### WHAT THIS TASK INVOLVES
Could you give the records below again exactly, without the pictures?

*** Begin section ***

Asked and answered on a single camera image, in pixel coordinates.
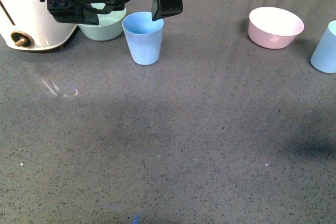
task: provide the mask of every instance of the mint green bowl
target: mint green bowl
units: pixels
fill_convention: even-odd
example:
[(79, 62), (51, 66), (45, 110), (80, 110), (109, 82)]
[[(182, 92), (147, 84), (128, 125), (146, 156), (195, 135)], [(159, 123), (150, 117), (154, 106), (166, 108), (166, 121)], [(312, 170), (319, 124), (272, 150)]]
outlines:
[[(103, 9), (105, 6), (102, 3), (91, 5), (97, 9)], [(98, 14), (99, 25), (78, 24), (78, 26), (89, 39), (98, 41), (110, 40), (122, 34), (122, 21), (125, 15), (126, 8), (109, 14)]]

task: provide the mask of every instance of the white appliance
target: white appliance
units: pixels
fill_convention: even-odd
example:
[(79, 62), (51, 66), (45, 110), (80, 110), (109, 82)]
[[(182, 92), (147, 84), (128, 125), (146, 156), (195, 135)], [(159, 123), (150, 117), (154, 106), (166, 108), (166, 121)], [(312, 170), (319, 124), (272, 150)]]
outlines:
[(0, 34), (11, 48), (48, 50), (62, 45), (76, 24), (58, 23), (46, 2), (0, 0)]

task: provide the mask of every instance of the cup
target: cup
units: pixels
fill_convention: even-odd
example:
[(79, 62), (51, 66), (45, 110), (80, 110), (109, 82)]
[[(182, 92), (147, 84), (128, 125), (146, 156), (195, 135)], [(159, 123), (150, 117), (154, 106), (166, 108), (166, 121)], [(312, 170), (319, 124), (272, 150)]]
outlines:
[(329, 23), (310, 62), (321, 72), (336, 73), (336, 20)]
[(159, 59), (163, 20), (152, 21), (152, 13), (139, 12), (127, 16), (122, 27), (135, 63), (151, 65)]
[[(104, 3), (91, 4), (97, 9), (103, 9)], [(99, 25), (78, 24), (83, 34), (89, 39), (104, 41), (118, 37), (122, 33), (122, 20), (126, 15), (124, 10), (111, 12), (109, 14), (97, 14)]]

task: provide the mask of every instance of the pink bowl
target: pink bowl
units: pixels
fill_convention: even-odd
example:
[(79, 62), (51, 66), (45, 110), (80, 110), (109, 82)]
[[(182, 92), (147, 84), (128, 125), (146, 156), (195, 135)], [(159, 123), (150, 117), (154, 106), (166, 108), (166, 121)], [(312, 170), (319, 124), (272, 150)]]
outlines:
[(265, 48), (287, 47), (305, 28), (295, 14), (275, 7), (254, 9), (249, 16), (248, 35)]

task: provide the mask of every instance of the blue object
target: blue object
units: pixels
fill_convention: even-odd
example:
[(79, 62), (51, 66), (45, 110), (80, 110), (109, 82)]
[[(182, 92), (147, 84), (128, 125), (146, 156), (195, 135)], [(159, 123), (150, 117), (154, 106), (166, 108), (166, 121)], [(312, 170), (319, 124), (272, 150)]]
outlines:
[(139, 215), (136, 215), (133, 224), (138, 224), (138, 221), (139, 221)]
[(127, 16), (122, 27), (133, 60), (140, 65), (150, 65), (159, 59), (163, 20), (152, 21), (152, 13), (140, 12)]
[(329, 23), (310, 62), (321, 72), (336, 73), (336, 20)]

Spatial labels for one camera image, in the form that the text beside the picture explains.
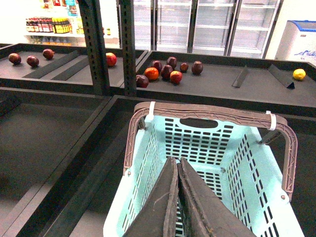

*** End section ***

### SOLUTION BELOW
Asked and answered on a single camera image, in pixel coordinates.
task: provide the mask of every instance of the mint green bowl
target: mint green bowl
units: pixels
fill_convention: even-odd
example:
[(79, 62), (51, 66), (45, 110), (80, 110), (109, 82)]
[[(182, 92), (147, 84), (128, 125), (146, 156), (195, 135)], [(159, 123), (150, 117), (154, 106), (166, 108), (166, 121)], [(312, 170), (319, 124), (272, 150)]]
outlines:
[[(103, 9), (105, 6), (102, 3), (91, 5), (97, 9)], [(98, 14), (99, 25), (78, 24), (78, 26), (89, 39), (98, 41), (110, 40), (122, 34), (122, 21), (125, 15), (126, 8), (109, 14)]]

task: provide the mask of every instance of the white appliance
target: white appliance
units: pixels
fill_convention: even-odd
example:
[(79, 62), (51, 66), (45, 110), (80, 110), (109, 82)]
[[(182, 92), (147, 84), (128, 125), (146, 156), (195, 135)], [(159, 123), (150, 117), (154, 106), (166, 108), (166, 121)], [(312, 170), (319, 124), (272, 150)]]
outlines:
[(0, 34), (11, 48), (48, 50), (62, 45), (76, 24), (58, 23), (46, 2), (0, 0)]

task: provide the mask of every instance of the cup
target: cup
units: pixels
fill_convention: even-odd
example:
[(79, 62), (51, 66), (45, 110), (80, 110), (109, 82)]
[[(182, 92), (147, 84), (128, 125), (146, 156), (195, 135)], [(159, 123), (150, 117), (154, 106), (166, 108), (166, 121)], [(312, 170), (319, 124), (272, 150)]]
outlines:
[(329, 23), (310, 62), (321, 72), (336, 73), (336, 20)]
[(159, 59), (163, 20), (152, 21), (152, 13), (139, 12), (127, 16), (122, 27), (135, 63), (151, 65)]
[[(104, 3), (91, 4), (97, 9), (103, 9)], [(99, 25), (78, 24), (83, 34), (89, 39), (104, 41), (118, 37), (122, 33), (122, 20), (126, 15), (124, 10), (111, 12), (109, 14), (97, 14)]]

task: provide the mask of every instance of the pink bowl
target: pink bowl
units: pixels
fill_convention: even-odd
example:
[(79, 62), (51, 66), (45, 110), (80, 110), (109, 82)]
[[(182, 92), (147, 84), (128, 125), (146, 156), (195, 135)], [(159, 123), (150, 117), (154, 106), (166, 108), (166, 121)], [(312, 170), (319, 124), (272, 150)]]
outlines:
[(265, 48), (287, 47), (305, 28), (295, 14), (275, 7), (254, 9), (249, 16), (248, 35)]

task: provide the mask of every instance of the blue object
target: blue object
units: pixels
fill_convention: even-odd
example:
[(79, 62), (51, 66), (45, 110), (80, 110), (109, 82)]
[[(182, 92), (147, 84), (128, 125), (146, 156), (195, 135)], [(159, 123), (150, 117), (154, 106), (166, 108), (166, 121)], [(312, 170), (319, 124), (272, 150)]]
outlines:
[(139, 215), (136, 215), (133, 224), (138, 224), (138, 221), (139, 221)]
[(127, 16), (122, 27), (133, 60), (140, 65), (150, 65), (159, 59), (163, 20), (152, 21), (152, 13), (140, 12)]
[(329, 23), (310, 62), (321, 72), (336, 73), (336, 20)]

Spatial labels for one camera image, in the form that the text beside the picture explains.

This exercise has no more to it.